Eşit davranma ilkesini düzenleyen bu madde ile kadınların ayrımcılığa tabi tutulmaması, çalışma hayatında eşit haklara sahip olmaları gerektiği vurgulanmıştır. Anayasamızın 10. Maddesi ‘Herkes, dil, ırk, renk, cinsiyet, siyasî düşünce, felsefî inanç, din, mezhep ve benzeri sebeplerle ayırım gözetilmeksizin kanun önünde eşittir.’ Şeklinde düzenlenerek eşitlik ilkesini güvence altına almıştır. Dolayısıyla kadın hamile olduğu gerekçesi ile işten çıkarılamaz. Çıkarıldığı takdirde, işe iade davası açabilir veya (30 kişinin altında bir işyeri ise) kötü niyet tazminatı talep edebilir.

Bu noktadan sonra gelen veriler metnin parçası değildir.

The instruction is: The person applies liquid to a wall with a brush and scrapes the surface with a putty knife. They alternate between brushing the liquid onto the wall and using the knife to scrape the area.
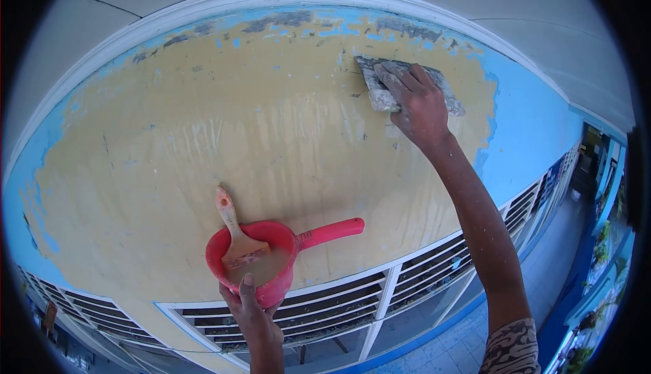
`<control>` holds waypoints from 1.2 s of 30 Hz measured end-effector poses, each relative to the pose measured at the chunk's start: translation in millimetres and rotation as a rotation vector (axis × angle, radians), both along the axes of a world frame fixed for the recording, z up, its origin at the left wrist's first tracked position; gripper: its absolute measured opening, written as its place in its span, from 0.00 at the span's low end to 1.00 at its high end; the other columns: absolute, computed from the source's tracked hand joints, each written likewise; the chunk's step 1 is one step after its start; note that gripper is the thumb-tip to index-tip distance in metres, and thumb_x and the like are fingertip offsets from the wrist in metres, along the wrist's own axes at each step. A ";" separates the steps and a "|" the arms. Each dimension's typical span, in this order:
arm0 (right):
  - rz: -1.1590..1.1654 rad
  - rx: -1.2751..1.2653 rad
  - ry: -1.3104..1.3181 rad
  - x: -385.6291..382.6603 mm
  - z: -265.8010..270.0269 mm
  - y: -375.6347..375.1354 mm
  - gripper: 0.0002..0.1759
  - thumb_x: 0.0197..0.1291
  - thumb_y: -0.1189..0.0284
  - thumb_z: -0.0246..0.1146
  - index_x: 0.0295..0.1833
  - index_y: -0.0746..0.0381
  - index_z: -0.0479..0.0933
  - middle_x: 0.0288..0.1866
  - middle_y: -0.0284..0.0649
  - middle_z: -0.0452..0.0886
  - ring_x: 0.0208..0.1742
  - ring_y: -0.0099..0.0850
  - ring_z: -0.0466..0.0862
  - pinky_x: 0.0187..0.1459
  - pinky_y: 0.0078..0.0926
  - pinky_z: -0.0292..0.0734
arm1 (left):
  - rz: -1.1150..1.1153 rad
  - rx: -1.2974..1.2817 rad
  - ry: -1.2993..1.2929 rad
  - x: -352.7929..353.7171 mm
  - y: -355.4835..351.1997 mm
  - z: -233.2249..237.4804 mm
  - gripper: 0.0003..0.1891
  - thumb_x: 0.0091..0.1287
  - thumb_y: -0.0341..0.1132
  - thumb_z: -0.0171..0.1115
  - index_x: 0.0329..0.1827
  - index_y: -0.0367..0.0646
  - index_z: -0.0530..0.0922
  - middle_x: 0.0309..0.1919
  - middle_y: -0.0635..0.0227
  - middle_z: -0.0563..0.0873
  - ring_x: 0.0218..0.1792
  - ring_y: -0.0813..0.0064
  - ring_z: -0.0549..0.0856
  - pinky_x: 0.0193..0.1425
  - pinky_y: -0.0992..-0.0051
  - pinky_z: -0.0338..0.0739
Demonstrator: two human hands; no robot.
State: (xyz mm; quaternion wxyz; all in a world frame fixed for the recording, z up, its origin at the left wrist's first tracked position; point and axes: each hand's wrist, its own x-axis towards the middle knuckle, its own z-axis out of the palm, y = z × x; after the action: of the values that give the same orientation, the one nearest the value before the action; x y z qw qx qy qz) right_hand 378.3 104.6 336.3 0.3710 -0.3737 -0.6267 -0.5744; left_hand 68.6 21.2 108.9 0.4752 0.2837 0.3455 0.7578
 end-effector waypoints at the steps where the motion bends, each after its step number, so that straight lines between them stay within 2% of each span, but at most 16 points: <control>1: -0.009 -0.003 0.018 -2.2 -0.5 -0.7 0.45 0.28 0.82 0.69 0.65 0.55 0.79 0.48 0.35 0.83 0.49 0.39 0.78 0.49 0.35 0.82 | -0.009 0.019 -0.019 4.8 0.3 3.5 0.42 0.66 0.45 0.67 0.78 0.48 0.53 0.68 0.51 0.67 0.65 0.51 0.76 0.54 0.53 0.87; 3: -0.011 -0.007 0.037 -6.7 -3.8 -0.6 0.45 0.29 0.82 0.69 0.65 0.56 0.79 0.48 0.35 0.83 0.50 0.39 0.78 0.50 0.35 0.82 | -0.020 0.025 -0.024 13.4 0.8 9.0 0.42 0.65 0.44 0.68 0.78 0.48 0.53 0.68 0.51 0.66 0.65 0.51 0.76 0.54 0.53 0.87; 5: -0.079 0.001 0.053 -10.4 -5.3 0.9 0.38 0.36 0.80 0.71 0.62 0.59 0.80 0.57 0.35 0.82 0.52 0.36 0.78 0.57 0.37 0.79 | -0.045 0.037 -0.018 20.3 -0.6 16.2 0.43 0.65 0.41 0.69 0.78 0.48 0.53 0.68 0.51 0.65 0.66 0.52 0.75 0.57 0.53 0.86; 11: -0.068 0.137 0.086 -17.1 20.1 14.1 0.37 0.38 0.79 0.71 0.62 0.60 0.80 0.57 0.37 0.82 0.54 0.38 0.79 0.58 0.38 0.79 | -0.064 0.015 -0.046 31.9 -1.8 27.2 0.44 0.64 0.43 0.70 0.78 0.48 0.52 0.69 0.51 0.65 0.65 0.52 0.76 0.57 0.52 0.86; 15: -0.047 0.071 0.176 -23.5 30.8 15.1 0.36 0.39 0.79 0.71 0.63 0.60 0.80 0.56 0.37 0.83 0.54 0.38 0.79 0.59 0.38 0.78 | -0.079 0.018 -0.059 30.7 -2.7 27.1 0.45 0.64 0.43 0.71 0.78 0.48 0.52 0.69 0.51 0.65 0.66 0.51 0.75 0.57 0.52 0.86; 17: -0.042 0.125 0.098 -18.9 16.9 19.7 0.35 0.40 0.79 0.70 0.61 0.59 0.80 0.56 0.37 0.83 0.54 0.38 0.80 0.58 0.37 0.79 | -0.075 0.021 -0.061 30.9 -3.2 26.6 0.45 0.64 0.44 0.71 0.78 0.48 0.52 0.69 0.51 0.64 0.66 0.50 0.75 0.57 0.52 0.86; 20: -0.041 0.171 0.059 -8.7 29.6 16.6 0.34 0.40 0.79 0.70 0.60 0.60 0.80 0.55 0.37 0.83 0.54 0.38 0.80 0.57 0.37 0.79 | -0.067 0.031 -0.074 31.9 -1.3 25.1 0.45 0.64 0.44 0.71 0.78 0.48 0.52 0.70 0.51 0.64 0.66 0.50 0.75 0.57 0.52 0.86; 21: -0.035 0.108 0.170 -8.4 39.8 14.5 0.33 0.40 0.79 0.70 0.60 0.60 0.80 0.53 0.38 0.83 0.54 0.38 0.80 0.56 0.37 0.80 | -0.064 0.033 -0.075 32.3 -0.8 24.9 0.45 0.64 0.44 0.71 0.78 0.48 0.52 0.70 0.51 0.64 0.66 0.51 0.75 0.57 0.52 0.86; 22: -0.037 0.107 0.173 -11.9 43.9 13.3 0.33 0.40 0.79 0.70 0.60 0.60 0.80 0.53 0.38 0.83 0.54 0.38 0.80 0.56 0.37 0.80 | -0.066 0.033 -0.072 33.7 -0.3 25.6 0.45 0.64 0.44 0.71 0.78 0.48 0.52 0.70 0.51 0.64 0.66 0.51 0.75 0.57 0.52 0.86; 24: -0.068 0.063 0.202 -18.5 45.1 12.5 0.34 0.40 0.79 0.71 0.60 0.60 0.80 0.52 0.38 0.83 0.55 0.39 0.80 0.56 0.37 0.80 | -0.041 0.038 0.015 36.5 -1.6 25.2 0.49 0.62 0.58 0.69 0.78 0.46 0.51 0.69 0.48 0.65 0.68 0.45 0.72 0.59 0.46 0.83; 28: -0.094 0.108 -0.036 -15.2 23.2 12.8 0.33 0.41 0.76 0.71 0.61 0.62 0.79 0.52 0.38 0.83 0.55 0.39 0.79 0.56 0.38 0.81 | -0.051 0.060 -0.007 37.3 -0.9 23.0 0.48 0.62 0.58 0.69 0.77 0.47 0.52 0.69 0.49 0.65 0.68 0.45 0.72 0.59 0.45 0.83; 30: -0.081 0.096 0.069 -16.6 41.0 11.8 0.34 0.41 0.76 0.72 0.61 0.62 0.79 0.52 0.38 0.83 0.55 0.39 0.79 0.56 0.37 0.81 | -0.070 0.074 -0.128 36.1 -0.4 23.7 0.44 0.65 0.44 0.71 0.78 0.48 0.52 0.69 0.51 0.64 0.67 0.51 0.74 0.59 0.50 0.85; 32: -0.068 0.071 0.165 -21.3 42.6 13.9 0.35 0.40 0.76 0.72 0.62 0.61 0.79 0.52 0.38 0.83 0.54 0.39 0.79 0.56 0.37 0.81 | -0.067 0.064 -0.136 36.7 0.9 25.8 0.44 0.65 0.44 0.71 0.78 0.48 0.53 0.69 0.52 0.64 0.67 0.52 0.74 0.59 0.50 0.84; 36: -0.065 0.139 0.003 -12.4 23.5 17.9 0.33 0.41 0.75 0.72 0.60 0.61 0.80 0.51 0.38 0.83 0.54 0.39 0.79 0.55 0.38 0.82 | -0.075 0.081 -0.145 37.3 0.1 23.2 0.43 0.65 0.45 0.71 0.78 0.48 0.53 0.69 0.52 0.65 0.66 0.52 0.74 0.59 0.50 0.84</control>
State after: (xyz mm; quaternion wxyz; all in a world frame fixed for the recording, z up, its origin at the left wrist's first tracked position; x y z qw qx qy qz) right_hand 365.9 122.5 359.7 0.3780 -0.3684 -0.5723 -0.6276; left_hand 105.8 21.2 132.1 0.5151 0.2597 0.2683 0.7715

Ayrıca ‘ayrımcılık yasağı’ kapsamında Türkiye İnsan Hakları Kurumu’na da başvurabilir. Konuyla ilgili emsal bir Yargıtay kararına değinmek isterim; Yargıtay 9. Hukuk Dairesi, kadın işçinin hamileliği sebebiyle iş akdini fesheden işverenin ‘ayrımcılık tazminatı’ ödemesine hükmetmiştir.

İş Kanunumuza göre; kadın çalışanlar, gebe olduklarının sağlık raporu ile tespitinden itibaren doğuma kadar geçen sürede gece çalışmaya zorlanamazlar. Gebe veya Emziren Kadınların Çalıştırılma Şartlarıyla Emzirme Odaları ve Çocuk Bakım Yurtlarına Dair Yönetmelik gereğince hamile olan kadın işçi gündüz saatleri içerisinde dahi olsa günde toplam 7,5 saatten fazla çalıştırılamaz. Hekim raporu ile gerekli görüldüğü takdirde, hamile olan kadın işçi, daha hafif işlerde çalıştırılır.

4857 sayılı İş Kanunu’nun 74.maddesine göre; işçinin doğumdan önce 8 ve doğumdan sonra 8 hafta olmak üzere toplam 16 hafta çalıştırılmaması esastır. Çoğul gebelik halinde doğumdan önce çalıştırılmayacak sekiz haftalık süreye iki hafta süre eklenir. Ancak, sağlık durumu uygun olduğu takdirde, doktorun onayı ile kadın işçi isterse doğumdan önceki üç haftaya kadar işyerinde çalışabilir. Bu durumda, kadın işçinin çalıştığı süreler doğum sonrası sürelere eklenir, ifadesi yer almaktadır. Ayrıca hamilelik süresince kadın işçiye periyodik kontroller için izin verilmesi zorunludur, bu izin verilmediği takdirde kadın işçinin, konuyla ilgili Çalışma ve Sosyal Güvenlik Bakanlığı’na başvurması gerekmektedir.

Görüldüğü üzere hamilelik sürecindeki kadınlara birtakım yasal haklar tanınmıştır. Dolayısıyla kadınlarımızın; yasal hakları, haklarının ihlalleri halinde başvurabilecekleri yasal yolları hakkında bilinçlendirilmeleri gerekmektedir.